■ REQUIREMENT ■
Return, word for word, only the lines of the data below that lie between the line with "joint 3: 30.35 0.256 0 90" and the line with "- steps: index", those two lines included.

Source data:
[Start of Attachment]
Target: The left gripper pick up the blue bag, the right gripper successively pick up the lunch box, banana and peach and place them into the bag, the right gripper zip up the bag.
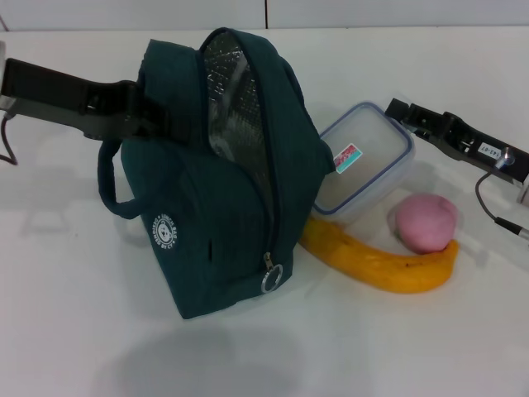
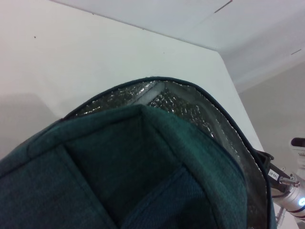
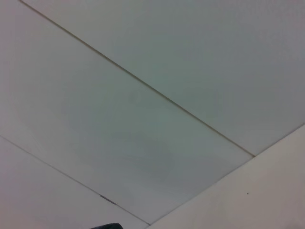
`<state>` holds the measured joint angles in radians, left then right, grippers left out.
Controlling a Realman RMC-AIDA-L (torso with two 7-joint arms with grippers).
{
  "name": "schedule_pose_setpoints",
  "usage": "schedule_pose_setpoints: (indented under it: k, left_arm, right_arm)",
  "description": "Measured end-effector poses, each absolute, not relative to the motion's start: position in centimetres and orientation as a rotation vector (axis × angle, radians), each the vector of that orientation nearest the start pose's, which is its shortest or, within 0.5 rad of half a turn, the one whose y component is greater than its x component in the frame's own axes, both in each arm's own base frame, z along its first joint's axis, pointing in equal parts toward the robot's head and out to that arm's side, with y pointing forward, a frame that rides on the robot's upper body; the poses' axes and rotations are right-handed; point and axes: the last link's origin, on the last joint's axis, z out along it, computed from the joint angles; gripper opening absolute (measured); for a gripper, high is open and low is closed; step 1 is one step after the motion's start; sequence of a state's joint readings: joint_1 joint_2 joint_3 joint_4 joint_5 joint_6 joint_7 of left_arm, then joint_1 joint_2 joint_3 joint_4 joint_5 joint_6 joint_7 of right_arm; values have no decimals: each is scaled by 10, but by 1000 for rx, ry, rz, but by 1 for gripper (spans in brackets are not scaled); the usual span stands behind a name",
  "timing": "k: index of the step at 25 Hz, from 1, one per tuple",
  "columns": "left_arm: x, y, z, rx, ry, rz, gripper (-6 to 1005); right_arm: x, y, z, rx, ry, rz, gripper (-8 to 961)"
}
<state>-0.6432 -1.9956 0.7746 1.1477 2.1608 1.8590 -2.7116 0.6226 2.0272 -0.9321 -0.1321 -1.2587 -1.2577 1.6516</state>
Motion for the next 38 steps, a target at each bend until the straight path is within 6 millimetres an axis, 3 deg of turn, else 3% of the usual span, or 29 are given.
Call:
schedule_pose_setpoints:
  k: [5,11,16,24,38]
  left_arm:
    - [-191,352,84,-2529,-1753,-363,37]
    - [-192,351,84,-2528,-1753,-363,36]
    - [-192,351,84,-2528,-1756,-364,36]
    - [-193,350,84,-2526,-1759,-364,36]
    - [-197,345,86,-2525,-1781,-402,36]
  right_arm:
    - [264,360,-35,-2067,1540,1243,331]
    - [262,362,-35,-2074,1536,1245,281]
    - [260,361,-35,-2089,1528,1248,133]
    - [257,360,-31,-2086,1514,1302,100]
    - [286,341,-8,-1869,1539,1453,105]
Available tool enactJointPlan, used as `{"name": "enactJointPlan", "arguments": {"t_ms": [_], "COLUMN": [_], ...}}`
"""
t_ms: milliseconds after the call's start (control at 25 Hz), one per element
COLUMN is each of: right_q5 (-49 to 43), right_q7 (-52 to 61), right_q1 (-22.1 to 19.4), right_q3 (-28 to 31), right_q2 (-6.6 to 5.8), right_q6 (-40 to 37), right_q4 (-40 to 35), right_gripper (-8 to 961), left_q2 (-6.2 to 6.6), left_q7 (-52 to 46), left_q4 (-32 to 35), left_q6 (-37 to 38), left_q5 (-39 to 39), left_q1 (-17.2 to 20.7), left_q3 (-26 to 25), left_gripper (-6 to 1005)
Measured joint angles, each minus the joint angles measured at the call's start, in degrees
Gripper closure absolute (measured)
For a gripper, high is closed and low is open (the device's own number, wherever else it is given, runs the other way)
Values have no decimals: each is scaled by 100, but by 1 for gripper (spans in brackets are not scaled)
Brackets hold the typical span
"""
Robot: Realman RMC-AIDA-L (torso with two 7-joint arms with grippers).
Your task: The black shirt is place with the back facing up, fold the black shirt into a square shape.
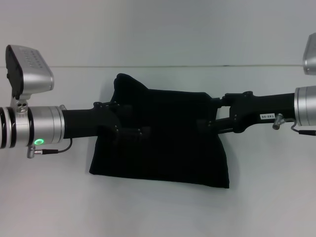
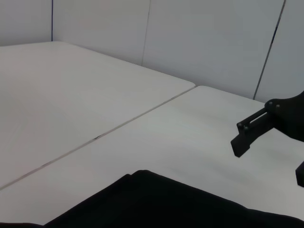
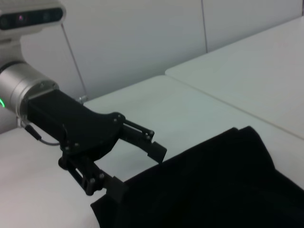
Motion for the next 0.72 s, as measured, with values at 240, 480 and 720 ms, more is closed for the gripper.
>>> {"name": "enactJointPlan", "arguments": {"t_ms": [240, 480, 720], "right_q5": [-4, -5, -13], "right_q7": [28, 153, 178], "right_q1": [2, 28, 25], "right_q3": [-136, -323, -366], "right_q2": [1, 6, -3], "right_q6": [39, 105, 144], "right_q4": [0, -3, -5], "right_gripper": [38, 38, 38], "left_q2": [6, 9, 9], "left_q7": [-40, -100, -132], "left_q4": [40, 53, 53], "left_q6": [42, 53, 89], "left_q5": [2, 2, 2], "left_q1": [0, 0, -3], "left_q3": [-1, 3, 6], "left_gripper": [94, 92, 92]}}
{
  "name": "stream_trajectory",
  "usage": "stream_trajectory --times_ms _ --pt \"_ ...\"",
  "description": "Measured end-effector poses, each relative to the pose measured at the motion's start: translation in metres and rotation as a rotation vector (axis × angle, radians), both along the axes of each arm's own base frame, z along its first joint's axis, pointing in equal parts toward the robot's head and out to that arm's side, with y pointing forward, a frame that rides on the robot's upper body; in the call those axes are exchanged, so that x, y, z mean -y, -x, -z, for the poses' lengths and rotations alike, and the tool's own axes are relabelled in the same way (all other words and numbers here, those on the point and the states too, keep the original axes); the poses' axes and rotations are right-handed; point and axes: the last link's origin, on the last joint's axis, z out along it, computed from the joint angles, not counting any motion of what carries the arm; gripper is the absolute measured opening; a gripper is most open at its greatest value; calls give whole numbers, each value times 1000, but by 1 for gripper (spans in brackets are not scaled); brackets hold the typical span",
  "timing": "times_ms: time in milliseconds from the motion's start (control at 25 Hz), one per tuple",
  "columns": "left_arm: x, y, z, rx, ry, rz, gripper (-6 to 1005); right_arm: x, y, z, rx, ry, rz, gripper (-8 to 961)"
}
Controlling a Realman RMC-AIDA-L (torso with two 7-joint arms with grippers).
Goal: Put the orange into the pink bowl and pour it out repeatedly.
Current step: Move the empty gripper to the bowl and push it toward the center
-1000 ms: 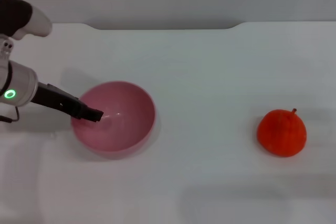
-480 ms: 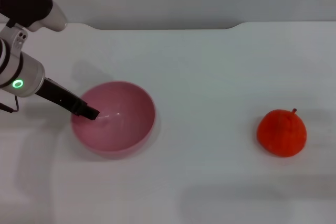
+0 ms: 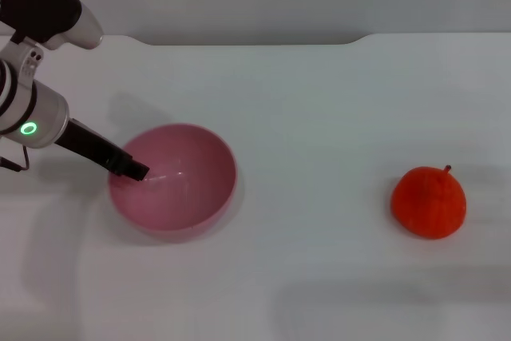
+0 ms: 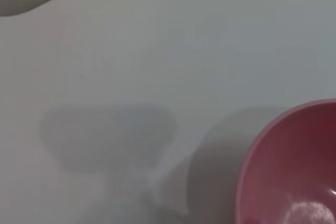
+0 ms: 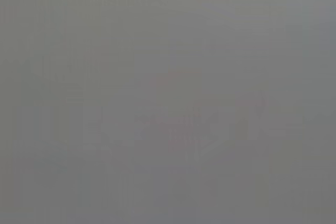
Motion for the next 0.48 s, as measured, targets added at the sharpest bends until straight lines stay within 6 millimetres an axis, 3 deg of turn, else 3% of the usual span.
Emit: stream_trajectory --times_ms 200,480 --pt "-1 1 0 0 -18 -2 598 1 -1 -1 -3 -9 7 668" --pt "2 -1 8 -32 21 20 306 2 -3 -2 -6 -16 14 669"
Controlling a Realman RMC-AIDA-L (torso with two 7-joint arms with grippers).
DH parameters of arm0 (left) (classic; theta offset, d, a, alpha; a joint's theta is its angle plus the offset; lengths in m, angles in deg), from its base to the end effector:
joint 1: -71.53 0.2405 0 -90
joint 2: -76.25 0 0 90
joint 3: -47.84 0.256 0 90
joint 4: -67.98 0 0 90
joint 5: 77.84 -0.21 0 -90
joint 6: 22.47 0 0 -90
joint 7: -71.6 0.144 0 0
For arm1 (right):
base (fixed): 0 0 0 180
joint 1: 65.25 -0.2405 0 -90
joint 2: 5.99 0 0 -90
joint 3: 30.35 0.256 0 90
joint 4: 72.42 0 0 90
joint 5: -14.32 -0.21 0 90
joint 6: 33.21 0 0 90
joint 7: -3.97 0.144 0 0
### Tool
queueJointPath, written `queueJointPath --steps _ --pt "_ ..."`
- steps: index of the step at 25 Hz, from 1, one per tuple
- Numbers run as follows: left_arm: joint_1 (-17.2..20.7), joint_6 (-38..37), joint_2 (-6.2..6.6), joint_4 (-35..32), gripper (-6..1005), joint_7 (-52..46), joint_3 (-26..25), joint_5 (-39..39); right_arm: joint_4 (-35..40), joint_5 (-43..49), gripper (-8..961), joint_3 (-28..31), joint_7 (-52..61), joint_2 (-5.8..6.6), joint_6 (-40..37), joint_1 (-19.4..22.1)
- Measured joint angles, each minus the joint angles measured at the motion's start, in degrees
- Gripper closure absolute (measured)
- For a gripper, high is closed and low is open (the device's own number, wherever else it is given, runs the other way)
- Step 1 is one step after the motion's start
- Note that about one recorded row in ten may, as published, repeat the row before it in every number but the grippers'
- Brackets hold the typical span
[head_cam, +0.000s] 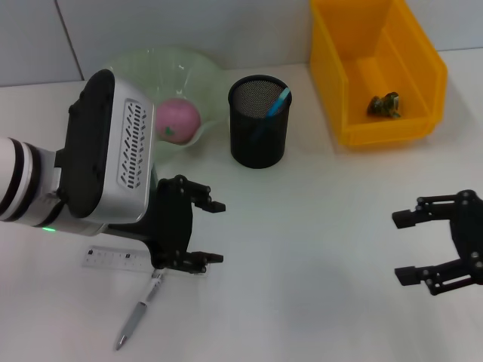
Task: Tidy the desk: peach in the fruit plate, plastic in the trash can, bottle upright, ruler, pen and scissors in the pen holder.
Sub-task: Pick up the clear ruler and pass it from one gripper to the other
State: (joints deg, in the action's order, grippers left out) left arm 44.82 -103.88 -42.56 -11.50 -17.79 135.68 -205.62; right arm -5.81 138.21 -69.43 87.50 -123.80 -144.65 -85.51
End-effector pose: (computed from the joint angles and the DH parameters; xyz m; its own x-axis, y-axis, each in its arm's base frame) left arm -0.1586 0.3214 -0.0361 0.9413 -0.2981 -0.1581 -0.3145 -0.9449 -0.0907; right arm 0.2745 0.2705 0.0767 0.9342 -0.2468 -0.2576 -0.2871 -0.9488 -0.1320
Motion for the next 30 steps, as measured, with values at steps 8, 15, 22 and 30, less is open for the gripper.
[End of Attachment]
■ TASK OUTPUT ■
joint 3: 30.35 0.256 0 90
joint 4: 72.42 0 0 90
joint 5: -14.32 -0.21 0 90
joint 6: 33.21 0 0 90
joint 7: -3.97 0.144 0 0
### Tool
queueJointPath, written `queueJointPath --steps _ --pt "_ ..."`
- steps: index of the step at 25 Hz, from 1, one per tuple

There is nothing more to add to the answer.